Segundo o
ex-ministro da Justiça, da ex-presidente Dilma, todos os cidadãos e cidadãs são
responsáveis, civil e criminalmente, perante a justiça do País. Ninguém está
isento ou imune a responder processos ou prestar esclarecimentos às autoridades
judiciais, quando aparecem indícios de crime ou violação da lei. Este é um
princípio republicano que garante o tratamento isonômico a todos pelo Estado,
independente de raça, credo, nacionalidade ou ideologia. Não há ninguém acima
da lei ou acima de qualquer suspeita. Todos
somos imputáveis ou puníveis, desde que se estabeleça o devido processo
legal, seja garantido o direito do contraditório e a mais ampla defesa. Está na
Constituição de 1988.
Quando se começa
a criar privilégios legais para determinada classe de cidadãos (deputados,
senadores, prefeitos, procuradores, juízes etc.), o princípio republicano da responsabilidade civil é
restringido em sua amplitude e se criam dois regimes penais no Brasil.
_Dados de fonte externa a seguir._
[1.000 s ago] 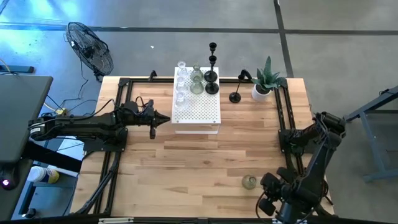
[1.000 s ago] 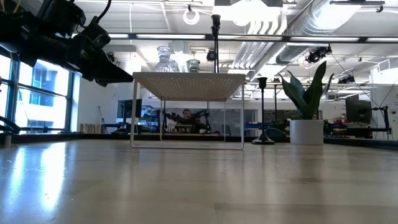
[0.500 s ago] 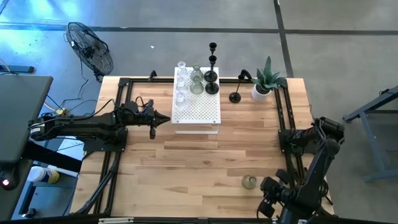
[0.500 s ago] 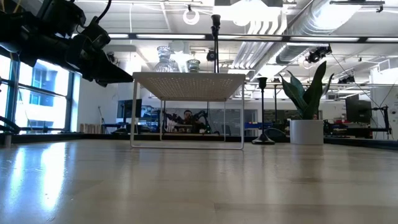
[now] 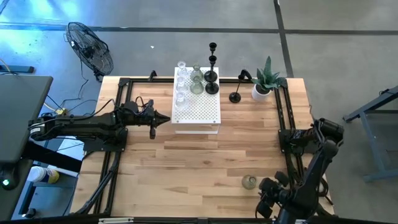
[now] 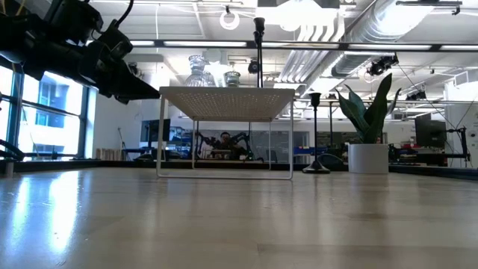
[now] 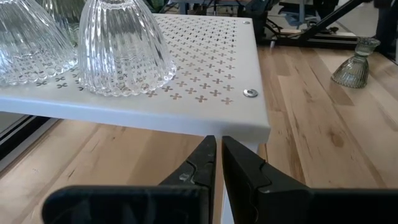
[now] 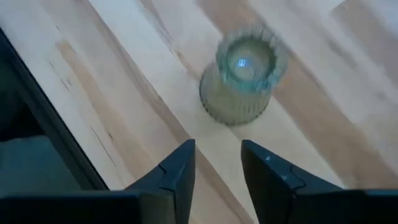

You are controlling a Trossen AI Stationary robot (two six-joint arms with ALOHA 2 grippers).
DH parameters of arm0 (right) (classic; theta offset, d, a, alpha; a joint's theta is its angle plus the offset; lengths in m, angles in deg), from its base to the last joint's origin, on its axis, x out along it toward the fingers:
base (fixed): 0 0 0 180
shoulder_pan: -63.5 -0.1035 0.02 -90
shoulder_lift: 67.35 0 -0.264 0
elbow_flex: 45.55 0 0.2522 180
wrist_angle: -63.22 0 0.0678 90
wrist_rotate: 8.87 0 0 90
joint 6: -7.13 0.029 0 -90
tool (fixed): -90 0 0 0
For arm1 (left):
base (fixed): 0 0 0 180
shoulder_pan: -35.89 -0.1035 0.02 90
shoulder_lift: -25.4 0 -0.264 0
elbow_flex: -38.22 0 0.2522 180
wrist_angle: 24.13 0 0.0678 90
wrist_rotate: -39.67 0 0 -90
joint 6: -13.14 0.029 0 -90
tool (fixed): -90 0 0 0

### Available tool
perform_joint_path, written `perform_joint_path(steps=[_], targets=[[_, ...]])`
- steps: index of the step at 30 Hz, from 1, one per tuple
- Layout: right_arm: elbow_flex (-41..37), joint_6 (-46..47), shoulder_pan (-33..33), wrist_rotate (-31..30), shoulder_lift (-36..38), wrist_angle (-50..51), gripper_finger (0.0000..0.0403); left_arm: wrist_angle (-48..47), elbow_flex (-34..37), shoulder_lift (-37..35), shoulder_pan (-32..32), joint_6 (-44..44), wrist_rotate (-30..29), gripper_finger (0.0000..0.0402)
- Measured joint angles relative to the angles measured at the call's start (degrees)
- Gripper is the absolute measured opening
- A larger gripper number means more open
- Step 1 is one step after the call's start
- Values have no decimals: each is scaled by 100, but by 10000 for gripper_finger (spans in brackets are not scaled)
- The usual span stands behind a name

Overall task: Pick & Place candle stick holders
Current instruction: Put the green glass candle holder on the shelf aligned with the other green glass candle holders

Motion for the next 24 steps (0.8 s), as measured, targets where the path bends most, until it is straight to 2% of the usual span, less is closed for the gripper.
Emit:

Quebra-se a isonomia legal que o Estado republicano tem de garantir a todos os
brasileiros e brasileiras. Não temos um regime de castas, estamentos ou ordens
diferenciadas em nosso país. Todos são, em princípio, inocentes ou culpados,
até o transito em julgado no STF. Não poder haver nenhum tipo de distinção de
classe, status, cargo ou função que torne imune aos procedimentos judiciais nem
o cidadão comum nem a mais elevada autoridade da Nação.
Quando um
senador da República ou um governador de Estado se nega a responder à uma inquirição
da Justiça, sob qualquer pretexto, ele cria um precedente ilegal e desmoraliza
o aparelho judicial do Estado brasileiro. A investidura do cargo (seja ele
majoritário ou proporcional) não dispensa ou elimina, por imprópria e
descabida, a responsabilidade civil e criminal do investigado, denunciado,
citado, num inquérito penal, de responder cabalmente as questões formuladas pela Justiça, sobretudo quando já há provas e
indícios suficientes para a investigação.
Quando se
intima um governador ou um senador a deixar o cargo ou a prestar
esclarecimentos em relação a presunção de crime contra a administração pública,
e a citada autoridade ou o parlamentar
se nega simplesmente a responder ou aceitar a intimação e afirma que vai
desobedecer abertamente a decisão judicial, duas coisas podem acontecer:
primeiro, a desmoralização do sistema judicial, sua força vinculante e
imperativa: segundo uma jurisprudência perigosa de se só aceitar aquilo que se
quer obedecer ou concordar. Em ambos os
casos, todos perdem e ninguém tem razão. A razão assistirá ao partido mais
forte, naquele momento.Há sempre
o risco de decisões judiciais erradas. Mas contra elas, sempre poderemos
recorrer, num Estado de Direito Democrático, com as instituições e os órgãos
respeitados pela sociedade. E há também o chamado “jus esperniandi”, o direito
de protestar contra aquelas decisões que consideramos injustas.
Mas o
que vem acontecendo no Brasil, é outra coisa. Muitas ofensas praticadas por
procuradores e juízes às garantias e direitos individuais, sob o argumento da excepcionalidade dos tempos, e um progressivo desrespeito, desconsideração,
menoscabo pelas decisões judiciais, sobretudo de um poder em relação a outro
poder. Isso é muito grave. Nem os juízes
da suprema Corte são donos dos processos (a Constituição é que é) e portanto
não podem cometer arbitrariedades, com base em sua autoridade, nem os
cidadãos (sejam eles governadores,
deputados ou senadores e o próprio presidente da República) e cidadãs podem
deixar de respeitar o ordenamento jurídico do País.
Quando se abre um período
de exceção jurídica, cada um acha que pode legislar em causa própria ou
interpretar as leis de acordo com os seus interesses. Então se instaura um Estado
leviatânico de guerra, onde os mais fortes, mais
ricos, mais influentes sempre terão razão. E é preciso reconhecer que o STF,
como a Corte responsável pelo controle concentrado da jurisdição constitucional
no País, vem deixando muito a desejar, não só pela dissensão interna de seus
membros, mas pela omissão, partidarismo explícito ou o ativismo judicial
equivocado.
Michel Zaidan Filho é filósofo, historiador, cientista político, professor titular da Universidade Federal de Pernambuco e coordenador do Núcleo de Estudos Eleitorais, Partidários e da Democracia.